If we only focus on the actions of Vladimir Putin in Ukraine or the actions of political leaders closer to home, we might have plenty of reasons to spend all of our time worrying. If we only focus on what this world says we need or should want, we might have plenty of reasons to feel anxious and insecure. If we allow what we see and hear in the media we consume to define what’s most important, to define our horizon of meaning, then we are all the more likely to become adrift in anger and frustration that the world isn’t the way we want it to be. And we will also find that this anxiety will become the undercurrent of our attitude, that it will bleed into our conversations, relationships, and the way we deal with our personal circumstances. We will become what we consume. Or to put it another way: You are what you eat.

Now, let me say, I battle with this myself. I also need to listen to what Paul says in Philippians. I need to learn to dwell on what Paul lists in the passage. I need to spend more time filling my heart and mind with what will nourish and bless me and those around me. I need to absorb more and more scriptural truth into my spiritual bloodstream. Because I don’t want polarizing political and cultural outrage to be what primarily shapes my patterns of thought, my mood, or the way I face life. Instead, I want to be able to be aware of and to engage in our common cultural life from a place of spiritual health and stability. And I don’t want to be shaken by events and issues that are often outside my control. I want my reaction to the world, and my interaction with it, to be more and more Christlike.
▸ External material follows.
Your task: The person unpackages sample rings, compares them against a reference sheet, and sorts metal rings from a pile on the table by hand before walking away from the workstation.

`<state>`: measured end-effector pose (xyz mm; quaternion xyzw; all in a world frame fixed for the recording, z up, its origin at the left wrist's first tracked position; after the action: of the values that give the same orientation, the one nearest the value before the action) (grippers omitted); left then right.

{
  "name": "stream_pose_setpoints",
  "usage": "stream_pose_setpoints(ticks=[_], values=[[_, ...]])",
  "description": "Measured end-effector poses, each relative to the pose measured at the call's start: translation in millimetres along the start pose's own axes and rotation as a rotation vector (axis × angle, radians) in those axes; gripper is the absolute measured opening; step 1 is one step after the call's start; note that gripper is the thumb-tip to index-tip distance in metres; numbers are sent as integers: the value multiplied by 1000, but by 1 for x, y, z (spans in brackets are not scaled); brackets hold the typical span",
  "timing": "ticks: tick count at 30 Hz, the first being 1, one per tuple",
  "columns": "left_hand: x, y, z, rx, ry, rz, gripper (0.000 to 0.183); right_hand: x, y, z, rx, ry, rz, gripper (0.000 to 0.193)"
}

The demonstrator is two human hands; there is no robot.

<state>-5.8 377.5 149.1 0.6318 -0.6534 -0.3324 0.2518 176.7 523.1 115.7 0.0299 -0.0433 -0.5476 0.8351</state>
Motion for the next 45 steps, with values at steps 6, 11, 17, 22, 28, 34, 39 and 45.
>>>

Notice how Paul exhorts the Philippians to pray instead of worrying. Prayer in the Christian tradition is part of a larger worldview in which we know ourselves to stand in relationship to the sovereign, holy, and loving triune God of the universe. If God is who he reveals himself to be, then worry, even if in fits and starts, ought to have less and less of a hold on my life. But if I want this to happen, if I want to get to a place where I can be at peace in this world even if not with this world, then I need to meditate upon, inwardly digest, and dwell on the God who created it. I believe this is possible, but only if we willingly and intentionally take time to separate ourselves from the noise of our cultural environment and allow ourselves silence and solitude, knowing that there–in the place where we might hear the still, small voice–that God is most likely to meet us. It’s in entrusting ourselves prayerfully to him that we will discover Christ guarding our hearts and minds, and providing the peace that nothing in this world can either provide or take away.

My Prayer

Usually when I share a prayer here, it is a prayer I have found elsewhere. This time, however, I thought I would share part of a prayer that I wrote in my journal this evening after having had a very good day and a blessed Sabbath. It’s a prayer about bringing who we are before God in more direct contact with who we are around others. Less pretense, more honesty. More fully myself, and more at home in the skin God has dressed me in. Less afraid of what others think, and more alive to the presence of God. Maybe it will connect with you in some small way. Here it is:

Jesus, help me to speak words that come from the deepest, most truthful part of me. May I be real as I stand before, with, and beside others. Remove falsity from my heart. And may I learn to speak more frequently of you in winsome, humble ways. Amen.